**Provided information:**

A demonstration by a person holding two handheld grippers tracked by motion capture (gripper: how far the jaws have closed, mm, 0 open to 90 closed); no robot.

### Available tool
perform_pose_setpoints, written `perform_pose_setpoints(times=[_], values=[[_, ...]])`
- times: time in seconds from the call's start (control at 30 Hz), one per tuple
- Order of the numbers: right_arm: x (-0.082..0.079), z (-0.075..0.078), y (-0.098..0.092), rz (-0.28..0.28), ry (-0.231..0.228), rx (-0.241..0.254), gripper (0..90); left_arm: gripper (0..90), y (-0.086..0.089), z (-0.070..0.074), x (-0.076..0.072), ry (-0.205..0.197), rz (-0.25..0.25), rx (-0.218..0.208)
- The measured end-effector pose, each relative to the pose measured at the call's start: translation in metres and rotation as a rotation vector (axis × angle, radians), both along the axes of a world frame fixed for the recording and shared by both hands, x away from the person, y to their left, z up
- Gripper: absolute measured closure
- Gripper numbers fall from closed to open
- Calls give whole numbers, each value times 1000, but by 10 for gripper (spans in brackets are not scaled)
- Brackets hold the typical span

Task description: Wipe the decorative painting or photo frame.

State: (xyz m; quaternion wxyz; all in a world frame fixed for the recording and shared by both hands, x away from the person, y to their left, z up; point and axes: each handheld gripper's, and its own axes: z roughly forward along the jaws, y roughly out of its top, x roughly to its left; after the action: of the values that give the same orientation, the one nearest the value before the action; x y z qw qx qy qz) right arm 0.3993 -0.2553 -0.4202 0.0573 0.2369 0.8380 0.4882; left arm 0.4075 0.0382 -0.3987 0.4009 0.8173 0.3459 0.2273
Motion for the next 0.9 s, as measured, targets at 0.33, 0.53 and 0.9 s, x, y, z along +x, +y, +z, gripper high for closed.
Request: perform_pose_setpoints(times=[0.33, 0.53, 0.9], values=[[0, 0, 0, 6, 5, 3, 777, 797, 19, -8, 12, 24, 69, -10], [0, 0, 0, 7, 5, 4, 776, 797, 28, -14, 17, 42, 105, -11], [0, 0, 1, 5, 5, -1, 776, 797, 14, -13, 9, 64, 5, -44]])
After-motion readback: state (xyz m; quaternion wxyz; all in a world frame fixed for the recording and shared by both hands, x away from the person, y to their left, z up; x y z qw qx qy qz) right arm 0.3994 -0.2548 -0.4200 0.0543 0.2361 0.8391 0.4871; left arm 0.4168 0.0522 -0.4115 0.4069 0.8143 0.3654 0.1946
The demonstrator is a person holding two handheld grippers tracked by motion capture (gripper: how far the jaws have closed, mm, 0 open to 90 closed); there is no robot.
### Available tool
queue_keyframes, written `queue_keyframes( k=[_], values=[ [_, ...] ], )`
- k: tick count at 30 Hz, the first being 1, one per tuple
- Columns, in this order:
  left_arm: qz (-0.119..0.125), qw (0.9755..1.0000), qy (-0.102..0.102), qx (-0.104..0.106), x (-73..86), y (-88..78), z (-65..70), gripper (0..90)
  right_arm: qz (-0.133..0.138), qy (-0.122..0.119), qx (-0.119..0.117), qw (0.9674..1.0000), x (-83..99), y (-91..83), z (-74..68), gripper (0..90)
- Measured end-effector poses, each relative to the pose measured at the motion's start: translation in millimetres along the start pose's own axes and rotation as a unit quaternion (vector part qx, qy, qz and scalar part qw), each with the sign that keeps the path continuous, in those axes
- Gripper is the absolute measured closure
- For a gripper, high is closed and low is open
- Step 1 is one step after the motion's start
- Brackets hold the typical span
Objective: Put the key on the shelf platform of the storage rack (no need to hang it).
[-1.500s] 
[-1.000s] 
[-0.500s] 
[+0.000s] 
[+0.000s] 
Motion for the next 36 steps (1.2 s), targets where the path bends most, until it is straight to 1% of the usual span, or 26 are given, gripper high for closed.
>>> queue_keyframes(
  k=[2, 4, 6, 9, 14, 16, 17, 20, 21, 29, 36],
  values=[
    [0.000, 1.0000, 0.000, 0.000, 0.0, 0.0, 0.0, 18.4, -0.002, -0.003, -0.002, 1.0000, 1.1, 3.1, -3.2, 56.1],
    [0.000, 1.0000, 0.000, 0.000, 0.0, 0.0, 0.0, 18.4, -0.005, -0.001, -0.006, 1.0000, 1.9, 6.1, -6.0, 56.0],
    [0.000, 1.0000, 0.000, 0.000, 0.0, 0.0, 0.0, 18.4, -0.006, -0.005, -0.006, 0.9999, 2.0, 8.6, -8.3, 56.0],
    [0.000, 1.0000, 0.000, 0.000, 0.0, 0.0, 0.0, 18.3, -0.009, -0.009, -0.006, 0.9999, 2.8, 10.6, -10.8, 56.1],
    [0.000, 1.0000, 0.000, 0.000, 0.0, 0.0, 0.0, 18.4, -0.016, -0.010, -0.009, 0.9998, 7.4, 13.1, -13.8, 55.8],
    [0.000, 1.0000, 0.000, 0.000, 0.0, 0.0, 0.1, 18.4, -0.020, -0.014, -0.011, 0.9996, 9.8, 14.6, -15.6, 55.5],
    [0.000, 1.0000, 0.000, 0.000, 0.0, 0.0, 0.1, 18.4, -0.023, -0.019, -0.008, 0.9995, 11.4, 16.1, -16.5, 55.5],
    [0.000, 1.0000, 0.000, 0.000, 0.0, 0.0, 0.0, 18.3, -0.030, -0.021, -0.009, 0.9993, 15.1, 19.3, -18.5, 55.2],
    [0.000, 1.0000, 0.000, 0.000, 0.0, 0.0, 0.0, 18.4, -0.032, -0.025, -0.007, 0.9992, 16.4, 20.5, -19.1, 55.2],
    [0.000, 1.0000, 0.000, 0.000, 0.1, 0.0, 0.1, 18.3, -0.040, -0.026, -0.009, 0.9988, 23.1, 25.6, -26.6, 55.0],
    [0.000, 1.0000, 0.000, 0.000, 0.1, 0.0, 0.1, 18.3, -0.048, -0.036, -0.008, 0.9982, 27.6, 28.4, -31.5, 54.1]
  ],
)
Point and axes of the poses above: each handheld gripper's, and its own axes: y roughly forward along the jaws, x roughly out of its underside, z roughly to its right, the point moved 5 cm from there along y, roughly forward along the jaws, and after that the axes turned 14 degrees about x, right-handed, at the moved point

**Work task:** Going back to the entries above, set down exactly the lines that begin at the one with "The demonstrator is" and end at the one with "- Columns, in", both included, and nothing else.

**Response:**
The demonstrator is a person holding two handheld grippers tracked by motion capture (gripper: how far the jaws have closed, mm, 0 open to 90 closed); there is no robot.
### Available tool
queue_keyframes, written `queue_keyframes( k=[_], values=[ [_, ...] ], )`
- k: tick count at 30 Hz, the first being 1, one per tuple
- Columns, in this order:

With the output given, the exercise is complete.